6. REPUBLICANS COUNTING VOTES
The Republican Party has direct connections to Election Systems & Software (ES&S), Diebold, and Sequoia, companies that make the new electronic voting machines. In These Times and Democracy Now! report on Sequoia’s bribery scandals, that ES&S’s owner is Republican Senator Chuck Hagel’s finance director, and on Diebold’s CEO promising Bush a 2004 win in Ohio.

7. INFLUENCING JUDICIAL APPOINTMENTS
In 2001, President Bush took the job of evaluating potential judge appointments from the American Bar Association and gave it to the Federalist Society. As Martin Garbus writes in The American Prospect, the Federalist Society is a group of 40,000 right-leaning lawyers, including Supreme Court Justice Antonin Scalia, Attorney General John Ashcroft, and Republican Senator Orrin Hatch.

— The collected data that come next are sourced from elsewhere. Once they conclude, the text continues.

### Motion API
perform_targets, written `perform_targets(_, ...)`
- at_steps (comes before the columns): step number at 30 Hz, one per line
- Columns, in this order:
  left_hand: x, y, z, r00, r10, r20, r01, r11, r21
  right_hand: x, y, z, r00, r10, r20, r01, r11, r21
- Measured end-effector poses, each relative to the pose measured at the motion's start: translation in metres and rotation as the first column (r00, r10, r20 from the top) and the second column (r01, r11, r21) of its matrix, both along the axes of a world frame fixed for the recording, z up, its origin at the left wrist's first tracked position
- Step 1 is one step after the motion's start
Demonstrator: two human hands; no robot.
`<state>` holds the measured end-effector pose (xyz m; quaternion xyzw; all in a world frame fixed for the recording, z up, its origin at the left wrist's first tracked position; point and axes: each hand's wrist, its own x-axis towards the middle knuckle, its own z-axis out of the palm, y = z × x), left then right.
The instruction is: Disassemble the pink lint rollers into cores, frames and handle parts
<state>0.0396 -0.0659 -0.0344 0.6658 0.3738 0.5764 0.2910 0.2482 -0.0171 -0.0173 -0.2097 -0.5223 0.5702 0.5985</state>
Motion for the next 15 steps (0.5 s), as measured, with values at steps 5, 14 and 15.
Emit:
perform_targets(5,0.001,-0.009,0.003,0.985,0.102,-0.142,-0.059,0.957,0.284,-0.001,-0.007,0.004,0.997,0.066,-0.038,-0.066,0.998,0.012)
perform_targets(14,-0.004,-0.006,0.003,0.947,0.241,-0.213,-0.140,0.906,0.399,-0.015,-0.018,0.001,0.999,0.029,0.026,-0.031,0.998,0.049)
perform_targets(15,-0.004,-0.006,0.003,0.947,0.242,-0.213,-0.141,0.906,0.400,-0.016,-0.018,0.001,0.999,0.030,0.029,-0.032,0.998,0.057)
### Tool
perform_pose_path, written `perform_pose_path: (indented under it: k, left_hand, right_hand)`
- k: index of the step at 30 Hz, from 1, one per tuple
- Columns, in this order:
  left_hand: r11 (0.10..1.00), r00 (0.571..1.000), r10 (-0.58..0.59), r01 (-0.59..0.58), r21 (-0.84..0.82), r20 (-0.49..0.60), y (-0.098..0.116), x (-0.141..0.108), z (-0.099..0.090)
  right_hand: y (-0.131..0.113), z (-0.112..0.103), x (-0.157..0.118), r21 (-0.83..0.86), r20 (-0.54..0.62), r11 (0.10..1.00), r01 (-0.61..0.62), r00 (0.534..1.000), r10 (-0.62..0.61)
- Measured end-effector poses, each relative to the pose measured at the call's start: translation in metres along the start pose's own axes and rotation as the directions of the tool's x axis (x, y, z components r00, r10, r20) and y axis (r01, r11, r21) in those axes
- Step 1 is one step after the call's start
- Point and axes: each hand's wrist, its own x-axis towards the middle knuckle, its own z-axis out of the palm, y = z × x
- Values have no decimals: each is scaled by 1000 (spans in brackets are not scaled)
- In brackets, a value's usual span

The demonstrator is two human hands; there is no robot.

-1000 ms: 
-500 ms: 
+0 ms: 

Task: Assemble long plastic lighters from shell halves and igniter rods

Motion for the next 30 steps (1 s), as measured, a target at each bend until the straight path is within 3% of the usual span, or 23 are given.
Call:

8. CHENEY’S OBSESSION WITH IRAQI OIL
The Bush administration has been trying to keep the work of Vice President Cheney’s Energy Task Force a secret since its inception in early 2001. And for good reason, according to documents released in the summer of 2003 as a result of a Sierra Club and Judicial Watch Freedom of Information Act lawsuit. The task force had maps of Iraqi oilfields, pipelines, and refineries that, at the very least, point to a planned exploitation of Iraq’s natural resources well before 9/11.

9. 9/11 WIDOW SUES BUSH FOR RACKETEERING
Ellen Mariani, whose husband died in one of the planes that hit the World Trade Center on September 11, 2001, is using the Civil Racketeer Influenced and Corrupt Organizations Act (RICO) to sue the Bush administration on the basis that it intentionally let the terrorist attacks happen. As reported by New Zealand’s scoop.co.nz, Mariani and her lawyer, Philip Berg, contend that the administration was looking for a reason to begin the war on terror.

10. BILLING PUBLIC FOR PRIVATE NUCLEAR REACTORS
New Mexico’s Republican Senator Peter Domenici is working with the Bush administration to pass the Energy Policy Act, which would subsidize privately owned nuclear power plants at the expense of taxpayers, reports the Nuclear Information and Resource Service. If the controversial energy bill becomes law, $7.5 billion would go toward building six new for-profit reactors–just one of many handouts to the nuclear, coal, and oil industries in the form of generous subsidies and tax breaks.